# NumPy Basics: Arrays and Vectorized Computation

NumPy, short for Numerical Python, is one of the most important foundational packages for numerical computing in Python. Most computational packages providing scientific functionality use NumPy's objects as the lingua franca for data exchange.

In [1]:
import numpy as np
my_arr = np.arange(1000000)
my_list = list(range(1000000))

In [2]:
time for _ in range(10): my_arr2 = my_arr * 2

Wall time: 28.1 ms


In [3]:
time for _ in range(10): my_list2 = [x * 2 for x in my_list]

Wall time: 1.41 s


NumPy-based algorithms are generally 10 to 100 times faster (or more) than their pure Python counterparts and use significantly less memory.

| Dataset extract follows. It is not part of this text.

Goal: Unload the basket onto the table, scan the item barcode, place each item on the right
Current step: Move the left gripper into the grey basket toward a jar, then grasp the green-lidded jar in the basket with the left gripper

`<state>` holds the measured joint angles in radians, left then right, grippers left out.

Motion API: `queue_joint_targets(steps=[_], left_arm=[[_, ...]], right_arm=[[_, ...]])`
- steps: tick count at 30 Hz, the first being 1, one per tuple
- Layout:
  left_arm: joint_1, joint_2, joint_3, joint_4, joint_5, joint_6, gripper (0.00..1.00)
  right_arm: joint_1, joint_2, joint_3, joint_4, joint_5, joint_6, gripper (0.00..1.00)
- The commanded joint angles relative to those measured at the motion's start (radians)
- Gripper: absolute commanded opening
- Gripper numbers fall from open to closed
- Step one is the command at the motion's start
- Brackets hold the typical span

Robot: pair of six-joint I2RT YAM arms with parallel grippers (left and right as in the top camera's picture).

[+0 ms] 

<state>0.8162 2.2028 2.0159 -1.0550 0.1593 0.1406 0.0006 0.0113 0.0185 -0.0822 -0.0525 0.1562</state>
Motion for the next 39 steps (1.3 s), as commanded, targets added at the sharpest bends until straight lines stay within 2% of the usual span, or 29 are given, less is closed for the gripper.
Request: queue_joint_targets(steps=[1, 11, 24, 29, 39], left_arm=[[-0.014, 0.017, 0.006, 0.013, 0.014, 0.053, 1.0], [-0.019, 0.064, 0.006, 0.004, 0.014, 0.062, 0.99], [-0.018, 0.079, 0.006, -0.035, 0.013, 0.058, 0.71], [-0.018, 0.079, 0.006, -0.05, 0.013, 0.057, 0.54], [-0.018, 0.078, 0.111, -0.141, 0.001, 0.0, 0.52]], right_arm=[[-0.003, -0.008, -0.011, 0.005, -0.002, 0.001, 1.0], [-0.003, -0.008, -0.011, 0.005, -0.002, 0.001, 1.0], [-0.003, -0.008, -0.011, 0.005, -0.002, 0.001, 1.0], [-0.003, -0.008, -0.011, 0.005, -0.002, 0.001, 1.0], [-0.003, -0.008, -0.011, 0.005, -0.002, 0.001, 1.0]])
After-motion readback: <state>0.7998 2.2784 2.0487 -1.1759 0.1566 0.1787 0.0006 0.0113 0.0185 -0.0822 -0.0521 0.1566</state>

## The Numpy array: A Multidimensional Array Object

One of the key features of NumPy is its N-dimensional array object, or ndarray, which is a fast, flexible container for large datasets in Python. Arrays enable you to perform mathematical operations on whole blocks of data using similar syntax to the equivalent operations between scalar elements.

In [4]:
import numpy as np
# Generate some random data
data = np.random.randn(2,3)
data

array([[-1.79389887,  1.64956558,  0.41962196],
       [-1.13663658, -0.71967212,  0.04769352]])

In [5]:
data * 10

array([[-17.93898871,  16.49565581,   4.19621962],
       [-11.36636584,  -7.19672118,   0.47693518]])

In [6]:
data + data

array([[-3.58779774,  3.29913116,  0.83924392],
       [-2.27327317, -1.43934424,  0.09538704]])

In [7]:
data.shape

(2, 3)

In [8]:
data.dtype

dtype('float64')

### Creating ndarrays

The easiest way to create an array is to use the array function. This accepts any sequence-like object (including arrays) and produces a new NumPy array containing the passed data. For example, a list is a good candidante for conversion:

In [9]:
data1 = [6, 7.5, 8, 0, 1]

In [10]:
arr1 = np.array(data1)

In [11]:
arr1

array([6. , 7.5, 8. , 0. , 1. ])

In [12]:
data2 = [[1,2,3,4], [5,6,7,8]]

In [13]:
arr2 = np.array(data2)

In [14]:
arr2

array([[1, 2, 3, 4],
       [5, 6, 7, 8]])

In [15]:
arr2.ndim

2

In [16]:
arr2.shape

(2, 4)

In [17]:
arr1.dtype

dtype('float64')

In [18]:
arr2.dtype

dtype('int32')

In addition to np.array, there are a number of other functions for creating new arrays. As examples, zeros and ones create arrays of 0s and 1s, resptively, with a given length or shape. empty creates an array without initializing its values to any particular value. To create a higher dimensional array with these methods, pass a tuple for the shape.

In [19]:
np.zeros(10)

array([0., 0., 0., 0., 0., 0., 0., 0., 0., 0.])

In [20]:
np.zeros((3,6))

array([[0., 0., 0., 0., 0., 0.],
       [0., 0., 0., 0., 0., 0.],
       [0., 0., 0., 0., 0., 0.]])

In [21]:
np.empty((2,3,2))

array([[[1.01291322e-311, 2.81617418e-322],
        [0.00000000e+000, 0.00000000e+000],
        [8.01097888e-307, 3.76231868e+174]],

       [[6.56350982e-091, 6.58868203e-066],
        [3.61401698e+174, 9.77380164e+165],
        [6.48224660e+170, 4.93432906e+257]]])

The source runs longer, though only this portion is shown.